Kugenggam Taqwa di Tengah Bara

      



    Mukanya kini basah dengan peluh untuk keluarganya. Bukan lagi karena hembusan rokok yang membara. Ibarat emas di dasar lumpur, kemudian dipahat menjadi cincin yang indah, menjadi sangat berharga. Seperti kehidupannya kini. Muhammad. Nama yang sungguh indah yang diberikan orangtuanya. 

      Semenjak kecil, dia memang anak yang agak bandel dibanding saudara-saudaranya. Pembawaannya yang supel membuatnya memiliki banyak teman, banyak pergaulan. Masa remaja membuatnya menjadi anak yang salah arah. Tergelincir dalam tawa anak muda. Merokok adalah hal biasa padahal ia masih berseragam putih abu-abu. Hari demi hari ia lalui dengan gemerlapnya dunia, indahnya dunia yang fana. Sampai ia mengenal seorang wanita dari sekolah berbeda. Kemudian mereka saling memadu cinta dalam hubungan bernama pacaran. Kuliah pun tetap sama. Masih dengan sikapnya yang seperti itu. Sering begadang sampai bangun kesiangan. 

      Tapi di sisi lain, adiknya, Nana, kerap kali memergoki di kamarnya ada beberapa buku Islami yang ia ambil dari lemari. Kadang Nana juga pernah melihat Muhammad sembab matanya karena menangis. Nana meyakini, jika kakaknya itu tengah menangis karena membaca buku. Sungguh, ada tetesan kesejukan yang Nana rasakan melihat pemandangan seperti itu. Kakaknya yang terlihat arogan, kasar, dan dingin itu ternyata memiliki hati yang begitu lembut. Hati yang telah terisi dengan hidayah.

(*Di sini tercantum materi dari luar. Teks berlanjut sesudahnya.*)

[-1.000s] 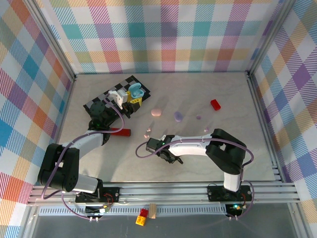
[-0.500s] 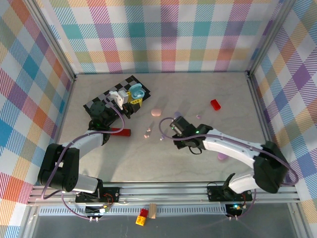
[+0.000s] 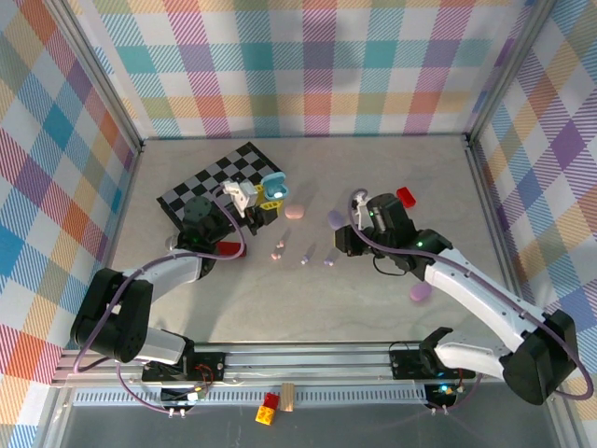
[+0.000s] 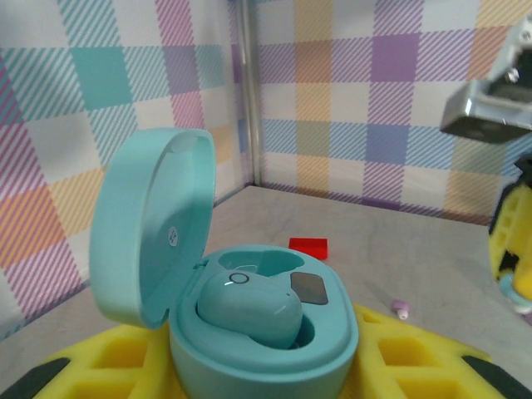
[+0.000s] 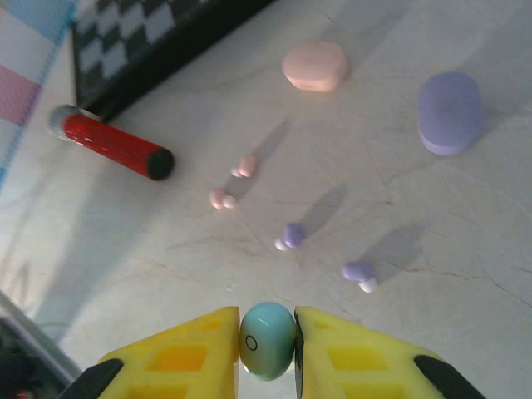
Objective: Insert the wireless bluetooth earbuds into the charging case
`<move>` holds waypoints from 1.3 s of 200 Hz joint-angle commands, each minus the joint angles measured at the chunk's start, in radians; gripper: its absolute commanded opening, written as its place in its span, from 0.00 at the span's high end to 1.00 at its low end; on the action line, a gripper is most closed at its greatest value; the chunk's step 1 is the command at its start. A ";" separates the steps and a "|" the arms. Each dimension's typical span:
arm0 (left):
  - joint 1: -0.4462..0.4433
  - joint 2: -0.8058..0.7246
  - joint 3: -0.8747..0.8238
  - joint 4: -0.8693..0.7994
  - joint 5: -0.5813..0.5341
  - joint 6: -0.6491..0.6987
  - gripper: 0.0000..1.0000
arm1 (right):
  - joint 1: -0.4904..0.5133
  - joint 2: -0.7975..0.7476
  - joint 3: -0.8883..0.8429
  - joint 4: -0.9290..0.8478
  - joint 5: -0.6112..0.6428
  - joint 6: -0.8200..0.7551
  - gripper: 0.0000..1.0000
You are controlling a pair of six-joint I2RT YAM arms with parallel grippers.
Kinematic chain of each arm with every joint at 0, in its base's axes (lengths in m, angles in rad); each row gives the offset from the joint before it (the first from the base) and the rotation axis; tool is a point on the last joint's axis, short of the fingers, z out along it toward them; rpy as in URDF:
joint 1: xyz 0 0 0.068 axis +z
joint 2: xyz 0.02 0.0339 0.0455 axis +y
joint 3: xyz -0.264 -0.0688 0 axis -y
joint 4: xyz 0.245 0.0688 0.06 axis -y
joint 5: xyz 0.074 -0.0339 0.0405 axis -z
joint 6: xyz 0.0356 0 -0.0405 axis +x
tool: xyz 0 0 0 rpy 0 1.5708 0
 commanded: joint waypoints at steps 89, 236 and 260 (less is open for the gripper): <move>-0.140 0.097 0.020 0.084 0.107 0.034 0.62 | -0.064 -0.017 0.092 0.114 -0.244 0.053 0.78; -0.217 0.187 0.086 0.146 0.201 -0.015 0.63 | -0.074 0.046 0.134 0.132 -0.300 0.036 0.78; -0.221 0.188 0.089 0.145 0.205 -0.013 0.63 | -0.075 0.053 0.138 0.131 -0.295 0.030 0.78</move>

    Perlahan Muhammad mulai berubah. Sedikit demi sedikit. Yang dulu sering kasar dan bernada tinggi ketika ngomong ke orangtua, sekarang jauh lebih lembut. Puncaknya adalah ketika ia mempersunting pacarnya untuk menjadi istrinya. Dia benar-benar berubah setelah menikah. Dia ajarkan istirnya bagaimana berhijab sesuai sunnah. Dia tinggalkan rokok yang telah menjadi bagian dari hidupnya. Ya, dia benar-benar tidak merokok. Awalnya pasti sulit, tapi ia telah berkomitmen. Sholatnya mulai ia perbaharui, yang dulu sering bolong, sekarang rutin jamaah ke masjid. Celananya mulai ia pendekkan di atas mata kaki, jenggotnya mulai dibiarkan memanjang. Kajian-kajian rutin ia ikuti. Benar-benar kehidupannya berubah.

     Orangtuanya terutama ibunya seperti kejatuhan durian runtuh. Benar-benar hadiah terindah yang Allah karuniakan padanya melihat anaknya yang kini menjelma bagaikan seorang ustadz. Setelah sebelumnya tenggelam dalam kehidupan yang kelam. 

      Kini ia telah dikaruniai dua jagoan yang lucu. Bisnisnya juga semakin berkembang. Semoga hidayah selalu menyertainya dan wafat di atas ketaatan. Aamiin. 

      Nana menulis dalam diary nya untuk Sang Kakak tercinta.


"Kak...

Aku tahu di balik aroganmu ada hati yang begitu putih..

Entah mengapa setiap mengingatmu, ada tetes air mata yang mengalir...

Perjuanganmu tak sia-sia tuk menggapai ridhoNya..

Kehidupan kelammu kau jual demi akhiratmu..

Semenjak perubahanmu, aku jadi tau..

Bahwa tak semua preman itu lebih buruk daripada ustadz..

Aku yang sedari remaja telah mengenal agama,

Tak lebih baik dari dirimu yang baru mendalaminya..

Karena semua amalan bergantung pada akhirnya..

Sering sekali aku dihinggapi ujub dan sombong karena dilabeli anak alim..

Padahal kutahu kau lebih sering menangis karena mengingat dosa_dosamu..

Kak.. ingatkan aku jika aku lalai..

Maafkanlah kesalahan-kesalahanku..

Semoga Allah memberikan kita keistiqomahan di atas alhaqq.. 

Hingga akhir hayat..

Aamiin.."


    Dan merekapun hidup akur di atas naungan Sunnah Rasulillah shallallahu 'alaihi wa sallam lebih dari hanya sekedar saudara sekandung. Semoga ALLAH menetapkan hidayah untuk mereka hingga akhir hayat.